Problem: Among the entries, which lines carry the string "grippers"? Copy each of them.
::::::::::
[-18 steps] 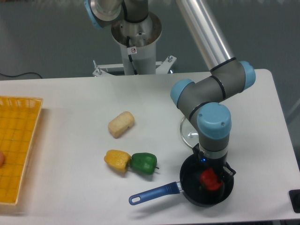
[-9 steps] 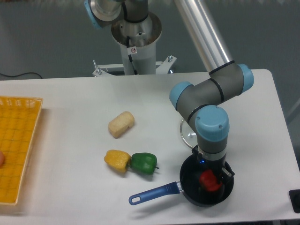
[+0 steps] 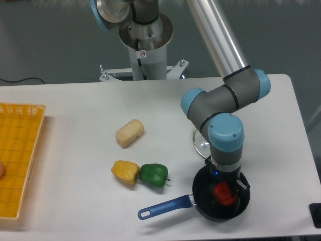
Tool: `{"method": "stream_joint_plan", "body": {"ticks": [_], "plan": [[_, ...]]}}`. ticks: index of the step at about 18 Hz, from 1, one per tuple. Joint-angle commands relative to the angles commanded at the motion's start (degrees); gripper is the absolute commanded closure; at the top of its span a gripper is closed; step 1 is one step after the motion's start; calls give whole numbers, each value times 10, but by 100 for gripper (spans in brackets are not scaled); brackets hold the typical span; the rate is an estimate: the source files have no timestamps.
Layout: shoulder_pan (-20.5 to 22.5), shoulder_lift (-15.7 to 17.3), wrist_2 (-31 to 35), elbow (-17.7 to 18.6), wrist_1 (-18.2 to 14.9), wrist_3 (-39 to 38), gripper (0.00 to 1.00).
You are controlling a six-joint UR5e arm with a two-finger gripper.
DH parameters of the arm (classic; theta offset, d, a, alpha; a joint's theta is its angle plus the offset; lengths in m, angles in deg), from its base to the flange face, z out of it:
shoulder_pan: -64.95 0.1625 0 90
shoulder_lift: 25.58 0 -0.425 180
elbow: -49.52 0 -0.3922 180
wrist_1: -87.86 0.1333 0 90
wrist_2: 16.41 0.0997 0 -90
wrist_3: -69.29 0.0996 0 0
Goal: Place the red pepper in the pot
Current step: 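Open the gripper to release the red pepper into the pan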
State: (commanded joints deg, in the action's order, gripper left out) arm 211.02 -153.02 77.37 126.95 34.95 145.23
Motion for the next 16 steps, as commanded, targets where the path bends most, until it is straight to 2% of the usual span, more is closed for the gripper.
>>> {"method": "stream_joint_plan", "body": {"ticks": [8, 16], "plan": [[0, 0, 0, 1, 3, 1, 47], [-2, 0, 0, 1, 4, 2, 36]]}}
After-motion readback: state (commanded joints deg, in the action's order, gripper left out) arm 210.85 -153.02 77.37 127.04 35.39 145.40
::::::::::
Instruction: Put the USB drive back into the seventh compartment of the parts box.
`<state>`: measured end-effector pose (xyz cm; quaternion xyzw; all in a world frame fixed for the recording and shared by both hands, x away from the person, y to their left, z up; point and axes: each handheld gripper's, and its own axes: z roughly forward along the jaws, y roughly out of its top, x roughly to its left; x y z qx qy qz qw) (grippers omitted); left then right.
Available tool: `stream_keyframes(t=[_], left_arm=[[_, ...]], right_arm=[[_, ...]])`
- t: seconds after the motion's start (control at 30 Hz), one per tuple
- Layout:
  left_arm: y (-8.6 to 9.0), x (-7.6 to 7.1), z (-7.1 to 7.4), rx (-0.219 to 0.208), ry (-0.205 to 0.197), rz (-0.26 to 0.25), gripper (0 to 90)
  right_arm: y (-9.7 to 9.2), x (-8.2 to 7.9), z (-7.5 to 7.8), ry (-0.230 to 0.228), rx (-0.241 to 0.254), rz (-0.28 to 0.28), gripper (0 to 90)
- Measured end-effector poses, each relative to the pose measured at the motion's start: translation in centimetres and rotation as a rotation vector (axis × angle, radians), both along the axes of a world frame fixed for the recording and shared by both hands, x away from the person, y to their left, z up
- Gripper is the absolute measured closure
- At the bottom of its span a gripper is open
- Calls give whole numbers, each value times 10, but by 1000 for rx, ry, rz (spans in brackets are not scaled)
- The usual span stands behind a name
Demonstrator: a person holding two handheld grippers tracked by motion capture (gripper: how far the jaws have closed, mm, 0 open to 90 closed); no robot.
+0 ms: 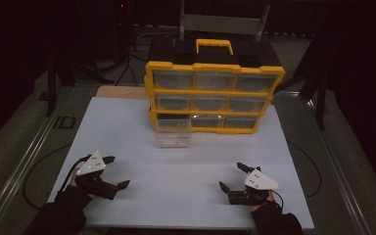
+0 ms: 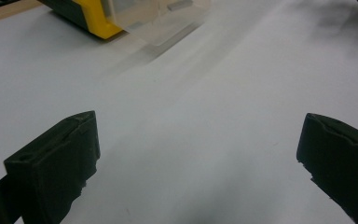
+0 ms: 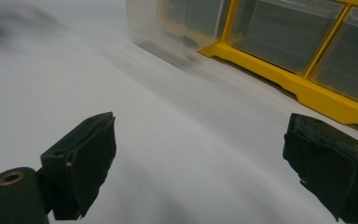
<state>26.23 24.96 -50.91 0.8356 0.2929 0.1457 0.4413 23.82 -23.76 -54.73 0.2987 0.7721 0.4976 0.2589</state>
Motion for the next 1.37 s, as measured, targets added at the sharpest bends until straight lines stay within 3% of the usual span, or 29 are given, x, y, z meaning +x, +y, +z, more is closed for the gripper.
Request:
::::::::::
Answer below:
`<state>`: measured end-effector pose (xyz cm; quaternion xyzw; all in a world frame fixed for the recording and shared by both hands, x away from the person, y to their left, z up; point and axes: each handheld gripper's, and its own axes: z roughly forward along the jaws, y roughly out of its top, x roughly to its left; x y z qx qy qz qw) (grippers omitted); left then right.
Demonstrator: a person holding two handheld grippers tracked by motion capture (gripper: how far the jaws have closed, mm, 0 open to 90 closed); no robot.

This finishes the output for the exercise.